Updated

While President Obama will deliver another speech on the economy Wednesday in Northern Virginia to keep the focus on jobs, Catholic leaders across the country are warning another issue may blow up in his face come November.

Catholics are fired up over new rules implementing Obama's health care reform law forcing Catholic universities, hospitals, and charities to provide insurance for their employees covering contraception -- even though that violates church teachings.

"When you push people of faith and you tell them the government is going to knock down the wall of separation of church and state and overreach like the Obama administration, you've got a war on your hands," Bill Donohue, president of the Catholic League, told Fox News.

In an extraordinary move this past weekend, New York Cardinal-designate Timothy Dolan and other archbishops throughout the nation had their priests read letters denouncing the Obama administration policy from the pulpit at Sunday Mass.

"Never before has the government forced individuals and organizations to go out into the marketplace and buy a product that violates their conscience," Dolan said in a web video that takes the battle online. "This shouldn't happen in a land where free exercise of religion ranks first in the Bill of Rights. How about letting our elected leaders know that we want religious liberty and rights of consciences restored and the administration's mandate rescinded? We can't afford to strike out on this one."

Pressed on the matter at his daily briefing Tuesday, White House Press Secretary Jay Carney repeated several times the administration believes it struck an "appropriate balance" in crafting the policy.

"The administration believes that this proposal strikes the appropriate balance between respecting religious beliefs and increasing access to important preventive services," said Carney. "We will continue to work closely with religious groups during this transitional period to discuss their concerns."

Even some Catholic Democrats are not buying that claim, however, with liberal columnist E.J. Dionne ripping the policy in a Washington Post column. Dionne charged Monday that the president "utterly botched" the issue and "threw his progressive Catholic allies under the bus."

A report last year from the Guttmacher Institute, a nonprofit sexual health research organization, found that 98 percent of sexually active Catholic women have used birth control despite the church's teachings. According to a Reuters report on the study, only 2 percent of Catholic women rely on natural family planning.

Nevertheless, the bishops have noted in their lobbying campaign that contraceptive coverage would include the so-called "morning after pill," opening the door to even more controversy over abortion.

Carney noted the administration still offers "strong support for existing conscience protections, including those relating to health care providers" and the new rules do not change that.

But Catholic leaders have noted that Catholic hospitals can only invoke the "conscience clause" -- and get an exemption on the new rules -- if they turn away patients of other faiths, something that is also anathema to the church.

"That means we can't say what we've been saying for 200 years, 'Are you hungry?'" retired Cardinal Theodore McCarrick told Fox News in an interview Tuesday. "We have to say, 'Are you Catholic?' We don't do that."

Sen.
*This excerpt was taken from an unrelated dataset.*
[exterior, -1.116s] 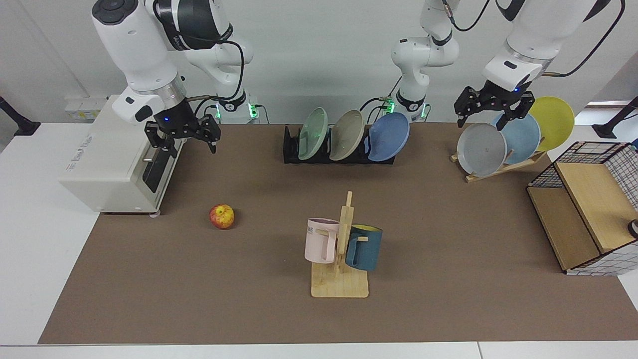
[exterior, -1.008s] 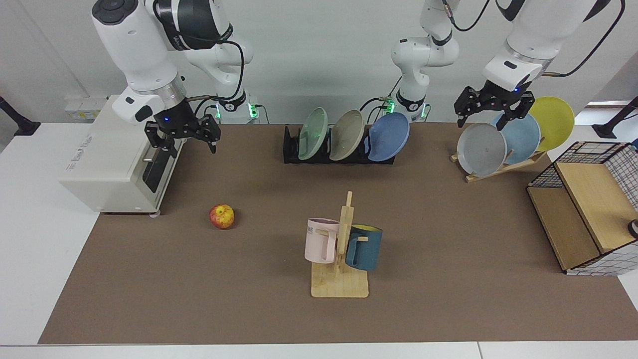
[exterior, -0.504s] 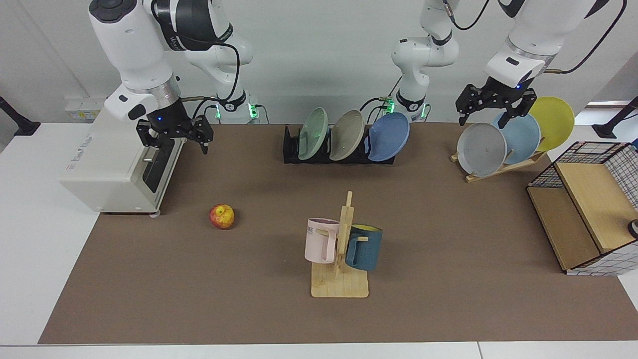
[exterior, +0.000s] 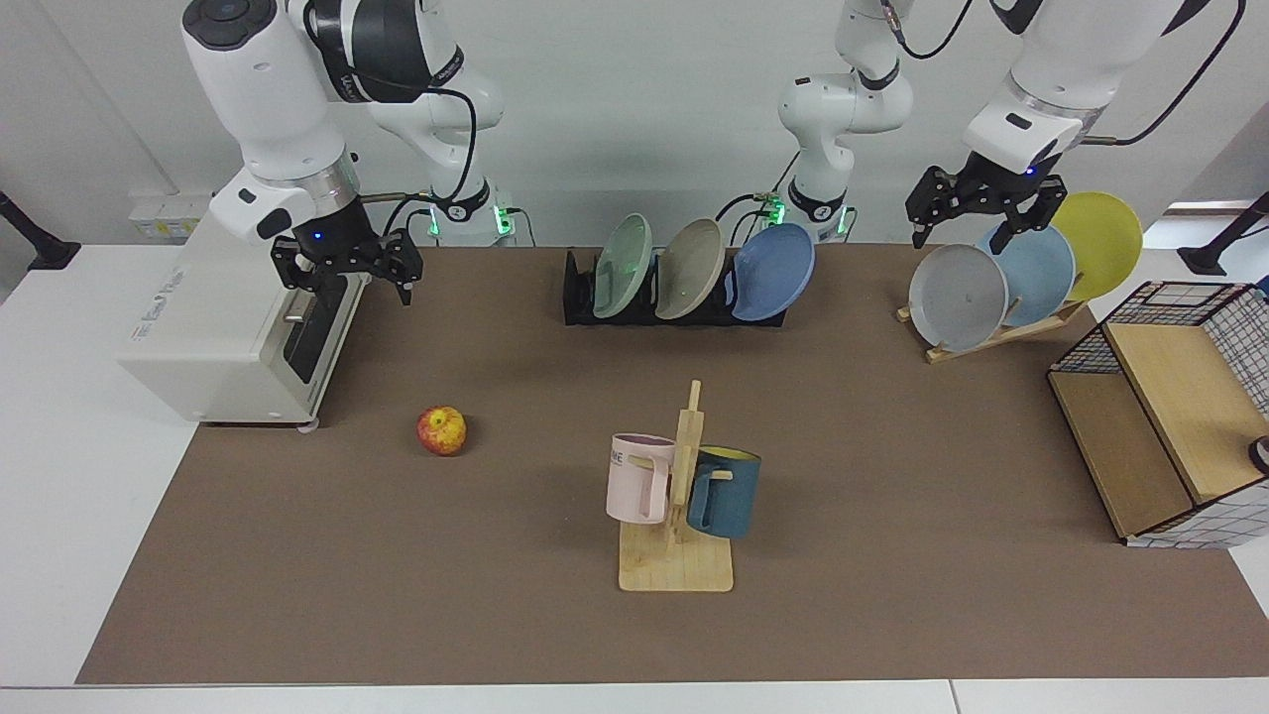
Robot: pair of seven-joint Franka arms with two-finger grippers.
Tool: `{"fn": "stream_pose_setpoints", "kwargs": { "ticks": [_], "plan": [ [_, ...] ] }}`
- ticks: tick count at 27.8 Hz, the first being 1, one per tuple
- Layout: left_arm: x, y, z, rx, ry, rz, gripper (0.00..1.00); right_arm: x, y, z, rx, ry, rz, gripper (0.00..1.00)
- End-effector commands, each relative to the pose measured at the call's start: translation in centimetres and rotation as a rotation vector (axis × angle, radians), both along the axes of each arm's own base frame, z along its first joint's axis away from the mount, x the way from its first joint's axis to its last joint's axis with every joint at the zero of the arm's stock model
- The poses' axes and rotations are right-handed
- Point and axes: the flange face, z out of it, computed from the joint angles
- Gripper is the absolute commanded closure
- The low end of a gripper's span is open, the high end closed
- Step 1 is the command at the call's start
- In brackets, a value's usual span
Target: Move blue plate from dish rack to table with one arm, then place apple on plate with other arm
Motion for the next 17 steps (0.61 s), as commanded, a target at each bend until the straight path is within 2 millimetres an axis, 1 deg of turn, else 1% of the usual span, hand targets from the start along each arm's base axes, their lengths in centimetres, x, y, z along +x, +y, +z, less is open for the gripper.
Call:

Marco Rubio, R-Fla., a rising star in GOP circles who has been talked up as a potential vice presidential pick, jumped into the fray Tuesday by introducing legislation that would block the White House's move.

Donohue said he's been contacted by Protestants, Mormons, Jews, and others who want to join forces with the Catholic League and the bishops to overturn the new rules.

"I've never seen anything like it," he said. "They are lining up single file. Quite frankly we are going to take the fight to the Obama administration ... to me it's political suicide."

Catholic voters played a pivotal role in Obama election in 2008 and could be important again in November. Based on Fox News exit polling data, Catholics made up 27 percent of the electorate three years ago, which translates into an estimated 35 million voters.

Obama won 54 percent of the Catholic vote in 2008, a nine-point edge over Arizona Republican Sen. John McCain, and White House officials are downplaying any political fallout now.

"We understand that not everyone agrees with it," Carney said of the decision. "All I can tell you is it was made after very careful consideration based on the need to balance ... (religious rights and) the necessity to provide access to preventive services for women was an important consideration."